Öykü

Gizemli Şapka

Şehirde yürüyüşe çıkmaktan her zaman zevk alırdım. Cıvıl cıvıl, capcanlı… Çok güzel bir bahar günüydü. Her zaman yaptığım gibi önce parktan başladım yürüyüşüme. Bu ferah yerde düşüncelerimi serbest bırakmak hep iyi hissettiriyordu. Buradayken hiçbir şey beni kızdıramazdı. Sakince düşünebilirdim. Düşünmeyi, iç sesimi özgür bırakmayı çok seviyordum. Çok dalgın bir insan olmama rağmen küçük detaylara takılırdım hep. O gün de parktaki tek boş olan bankın üstündeki gri fötr bir şapka dikkatimi çekmişti. Babam şapkalara çok önem verirdi; bir gün şapkasız dışarı çıktığına rastlamamıştım. Artık onu en iyi anlayabilecek yaşlardaydım. Eh, onu anlamaya şapka takmaktan başlamalıydım öyleyse. Önce etrafıma bakındım; kimse şapkayı almaya gelmiyordu. Unutulmuş olmalıydı. Onu alıp kafama taktım ve şehre doğru yürüyüşüme devam ettim.
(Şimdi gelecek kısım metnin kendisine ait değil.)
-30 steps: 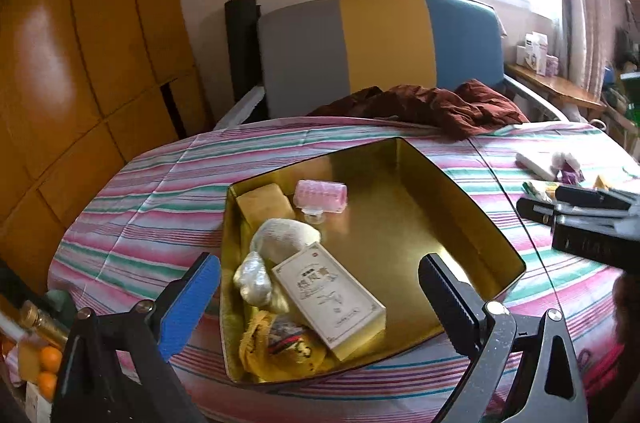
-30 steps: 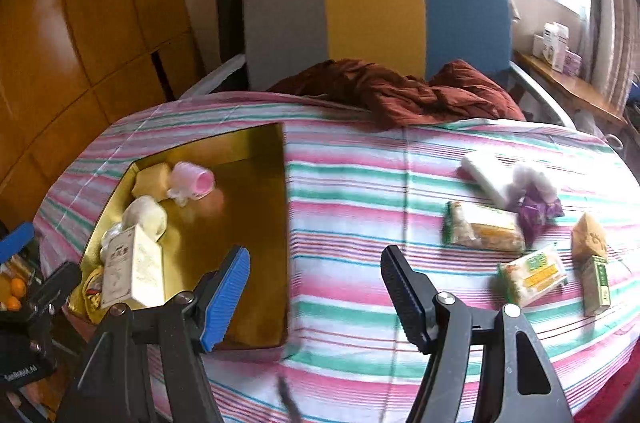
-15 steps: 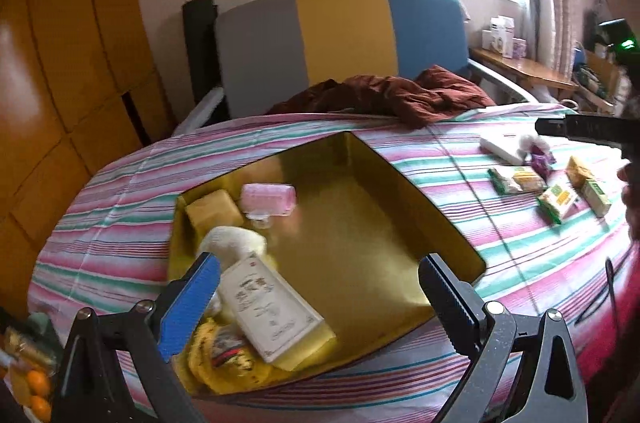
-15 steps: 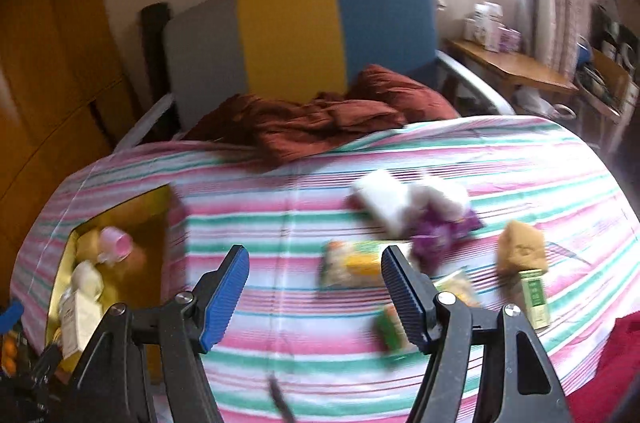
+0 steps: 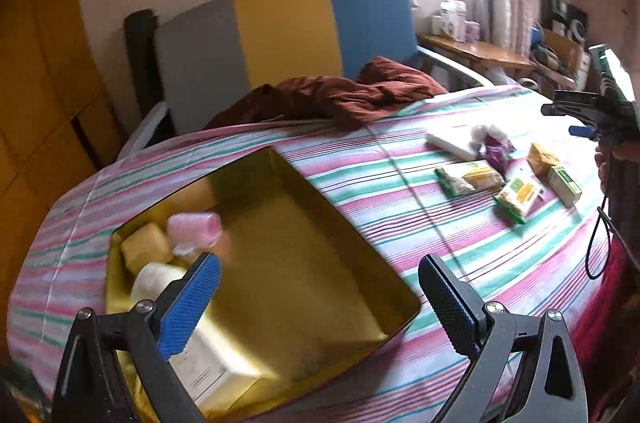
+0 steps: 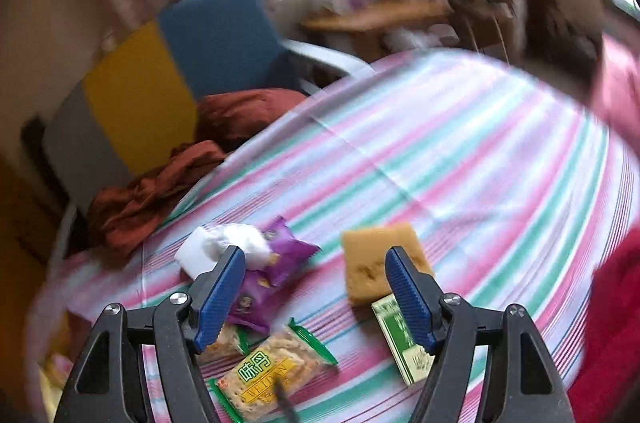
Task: Organize objects
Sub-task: 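Move both grippers back over the remaining snack packets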
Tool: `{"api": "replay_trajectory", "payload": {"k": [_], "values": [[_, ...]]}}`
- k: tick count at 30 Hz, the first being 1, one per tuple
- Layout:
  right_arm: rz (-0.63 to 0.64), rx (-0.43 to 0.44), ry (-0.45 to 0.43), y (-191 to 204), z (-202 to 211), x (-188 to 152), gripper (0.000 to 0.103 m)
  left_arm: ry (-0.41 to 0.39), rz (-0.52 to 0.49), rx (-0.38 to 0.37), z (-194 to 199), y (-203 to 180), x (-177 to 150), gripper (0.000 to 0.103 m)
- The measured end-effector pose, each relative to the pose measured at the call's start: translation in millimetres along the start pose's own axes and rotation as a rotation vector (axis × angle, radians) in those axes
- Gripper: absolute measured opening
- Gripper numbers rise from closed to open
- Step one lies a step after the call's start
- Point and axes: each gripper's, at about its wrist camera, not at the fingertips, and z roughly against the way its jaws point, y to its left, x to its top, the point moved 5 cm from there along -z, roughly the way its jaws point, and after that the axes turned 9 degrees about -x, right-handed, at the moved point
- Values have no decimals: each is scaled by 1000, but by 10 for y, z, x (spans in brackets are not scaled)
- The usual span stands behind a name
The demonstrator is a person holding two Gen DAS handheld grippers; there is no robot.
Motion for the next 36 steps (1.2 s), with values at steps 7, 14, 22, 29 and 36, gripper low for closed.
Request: {"api": "replay_trajectory", "payload": {"k": [7, 14, 22, 29, 36], "values": [[-52, 37, 56, -108, -71, -40, 77, 48, -114, -104, -457, -507, 292, 100], [-17, 69, 87, 13, -97, -82, 77, 129, -261, -228, -992, -975, 550, 100], [-2, 94, 122, 73, -126, -120, 77, 232, -461, -327, -1613, -1454, 733, 100], [17, 105, 142, 131, -152, -152, 77, 287, -577, -348, -2048, -1644, 752, 100], [26, 100, 149, 151, -171, -163, 77, 342, -568, -411, -2350, -1712, 727, 93]]}}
Çarşıda balıklar dikkatimi çekmişti, gözüme pek bir güzel göründüler. Yeğenim Elise’in en sevdiği yemekti, ona bugün balık hazırlayacaktım. Elise’in de benden başka kimsesi yoktu benim de ondan başka. Ona iyi bakmalıydım. Ne de olsa ağabeyimin yadigarıydı. Ağabeyim ve eşi, Elise 4 yaşındayken salgın bir hastalık nedeniyle hayata gözlerini yumduklarında Elise de bana kalmıştı işte. Aradan 10 yıl geçti ve 10 yıl boyunca her gün onu mutlu etmeye çalıştım. Bomboş hayatımı birden dolduruvermişti; 30 yaşımdan önce hiç kimseyken 30 yaşımdan sonra bir anda baba oluvermiştim. Ben bir aile değildim, yalnızca bir babaydım işte; yalnız bir baba.
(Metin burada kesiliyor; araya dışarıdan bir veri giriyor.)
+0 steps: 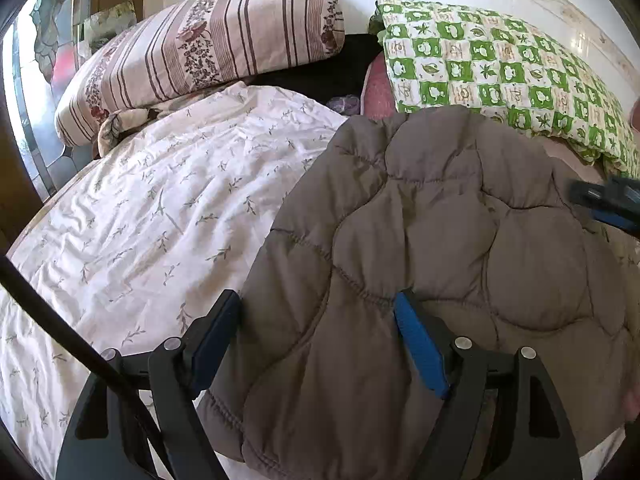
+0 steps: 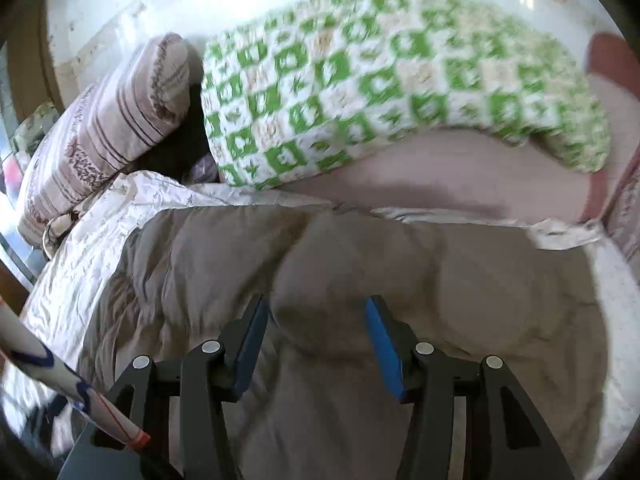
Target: Fold large clothes
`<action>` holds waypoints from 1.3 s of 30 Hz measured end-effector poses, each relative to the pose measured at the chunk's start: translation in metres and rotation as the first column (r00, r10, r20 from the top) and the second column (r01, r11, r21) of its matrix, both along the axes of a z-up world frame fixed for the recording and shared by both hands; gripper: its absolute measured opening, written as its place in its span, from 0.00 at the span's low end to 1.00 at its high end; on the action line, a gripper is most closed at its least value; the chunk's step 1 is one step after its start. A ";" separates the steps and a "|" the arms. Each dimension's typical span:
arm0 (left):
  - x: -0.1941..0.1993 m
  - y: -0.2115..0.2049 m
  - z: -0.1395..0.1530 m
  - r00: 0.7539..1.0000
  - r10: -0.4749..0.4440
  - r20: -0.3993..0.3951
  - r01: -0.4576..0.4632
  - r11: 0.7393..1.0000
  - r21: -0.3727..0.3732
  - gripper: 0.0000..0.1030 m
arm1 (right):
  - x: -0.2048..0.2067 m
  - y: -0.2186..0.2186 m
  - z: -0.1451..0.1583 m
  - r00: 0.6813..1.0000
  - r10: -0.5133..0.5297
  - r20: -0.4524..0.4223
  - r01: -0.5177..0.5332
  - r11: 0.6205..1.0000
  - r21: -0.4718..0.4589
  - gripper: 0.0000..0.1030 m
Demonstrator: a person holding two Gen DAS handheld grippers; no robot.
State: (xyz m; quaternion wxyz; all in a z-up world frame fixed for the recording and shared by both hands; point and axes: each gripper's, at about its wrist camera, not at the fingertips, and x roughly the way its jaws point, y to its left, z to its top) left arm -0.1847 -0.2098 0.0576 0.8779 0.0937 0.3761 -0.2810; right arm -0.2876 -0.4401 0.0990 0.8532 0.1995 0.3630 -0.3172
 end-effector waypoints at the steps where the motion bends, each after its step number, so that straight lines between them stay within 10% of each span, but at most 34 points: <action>1: 0.000 0.000 0.000 1.000 -0.001 0.000 0.001 1.000 0.001 0.76 | 0.007 -0.004 -0.004 1.000 -0.009 -0.017 0.009 1.000 0.001 0.54; 10: 0.004 -0.005 -0.001 1.000 -0.013 -0.016 0.013 1.000 0.013 0.77 | 0.023 -0.029 -0.039 0.997 -0.003 -0.081 0.013 0.993 0.119 0.63; 15: 0.005 0.001 0.007 1.000 0.002 -0.012 -0.002 1.000 -0.013 0.77 | -0.048 -0.002 0.000 0.998 -0.042 0.052 0.038 0.996 0.080 0.65; 23: 0.004 -0.003 -0.003 1.000 0.002 -0.014 -0.002 0.999 0.033 0.77 | -0.171 0.016 -0.027 0.981 -0.192 -0.016 0.192 0.975 0.113 0.67; 34: -0.003 0.004 0.011 0.999 0.005 0.044 -0.006 1.000 0.030 0.78 | -0.209 0.000 -0.020 0.968 -0.213 0.129 0.193 0.969 0.154 0.73; 39: 0.008 0.020 0.011 0.996 0.001 -0.090 -0.004 1.000 -0.027 0.78 | -0.244 -0.025 -0.042 0.944 -0.314 0.100 0.276 0.919 0.282 0.73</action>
Elise kapıyı açtığında anında balıkların kokusunu almış ve çok sevinmişti. Elimdekileri masaya koyduğumda kafamda şapkanın olmadığını farkettim. Herhalde rüzgardan uçmuş olmalıydı. Zaten bir başkasının şapkasıydı. Çok da üzerinde durmadım. Önce yemeğimizi yedik, sonra Elise piyano çalarken ben de kitaba daldım. Elise piyano çalarken kitap okumaya bayılıyordum. Belki de cennet böyle anlarda gizliydi. Tabii eğer cenneti, huzuru ve mutluluğu bulduğumuz yer olarak tasvir edebilirsek. Bu düşüncelerle uykuya daldım.

Sabah uyanıp kahvaltı hazırlıyordum. Elise henüz uyanmamıştı. Bir tıkırtı duyduğumu sandım. Önce Elise’in uyandığını düşündüm ancak odasında mışıl mışıl uyuyordu. Sonra kapıyı açtım ve dünkü şapka yerde duruyordu. Üzerinde bir not vardı: “Bunu düşürmüş olmalısınız.” Bir süre gözümü nottan ayıramadım. Kendime geldim, şapkayı alıp kapıyı kapattım ve arkamı döndüm. Elise arkamdaydı ve beni görür görmez gözleri fal taşı gibi açıldı: “Siz de kimsiniz?”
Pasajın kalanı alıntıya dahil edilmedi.